Im folgenden Sonnenumlauf wurde an einem heißen, trockenen Ort auf dem blauen Planeten Terra am Kreuzungspunkt des zweiundreißigsten nördlichen Breiten- und des fünfundreißigsten östlichen Längengrades ein ungewöhnliches Kind geboren, das sich bald durch frühreife Weisheit, wundersame Taten und revolutionäre Ansichten auszeichnete. Schon in ganz jungen Jahren ging ein inneres Leuchten von ihm aus, das den kargen Raum erstrahlen ließ, in dem die kleine Familie aufgrund der herrschenden Wohnungsnot gemeinsam mit ihrem Vieh hauste. Gern und oft erzählte seine Mutter von der denkwürdigen Begegnung mit einem überirdisch schönen, geflügelten Himmelsboten, die der Geburt ihres Kindes vorausgegangen sein sollte. 

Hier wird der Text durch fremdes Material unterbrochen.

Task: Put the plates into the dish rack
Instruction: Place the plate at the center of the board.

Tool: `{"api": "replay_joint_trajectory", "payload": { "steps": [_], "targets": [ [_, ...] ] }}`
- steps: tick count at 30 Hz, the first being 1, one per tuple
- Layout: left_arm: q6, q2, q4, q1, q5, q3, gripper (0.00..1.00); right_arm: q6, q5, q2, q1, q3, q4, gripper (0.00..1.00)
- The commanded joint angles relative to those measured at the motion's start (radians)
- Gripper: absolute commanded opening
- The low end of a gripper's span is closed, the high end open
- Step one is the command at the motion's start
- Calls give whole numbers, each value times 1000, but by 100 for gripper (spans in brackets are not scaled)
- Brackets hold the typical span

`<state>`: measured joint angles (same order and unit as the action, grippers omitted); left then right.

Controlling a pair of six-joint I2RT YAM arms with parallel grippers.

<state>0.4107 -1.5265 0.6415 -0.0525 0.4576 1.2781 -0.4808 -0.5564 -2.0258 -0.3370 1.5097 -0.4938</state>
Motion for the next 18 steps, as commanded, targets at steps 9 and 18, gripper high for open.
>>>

Aufgrund seines außergewöhnlichen Charismas sowie seiner verblüffenden Fähigkeit, die Naturgesetze auszuhebeln, scharte der Heranwachsende schnell eine große Schar Anhänger um sich, die ihm auf Schritt und Tritt folgten und jedes Wort aufzeichneten, das er von sich gab. Sein Leben stand ganz offensichtlich unter einem besonderen Stern. Gern sprach er in Rätseln und Bildern, die sich der Metaphorik des Lichts bedienten. So lehrte er unter anderem, dass man selbiges nicht unter den Scheffel stellen dürfe, vielmehr mit guten Taten als leuchtendes Beispiel vorangehen müsse. Auch behauptete er mitunter, er sei „das Licht der Welt.“ 

Mit der Zeit wuchs sein Einfluss ebenso wie sein Ruhm, und wo immer er hinkam, wartete schon eine große Menge, die den wundertätigen Propheten sehen wollte. Einige sahen einen zukünftigen politischen Führer in ihm, andere glaubten gar, er sei göttlichen Ursprungs. So oder so erhoffte man sich Großes von ihm. 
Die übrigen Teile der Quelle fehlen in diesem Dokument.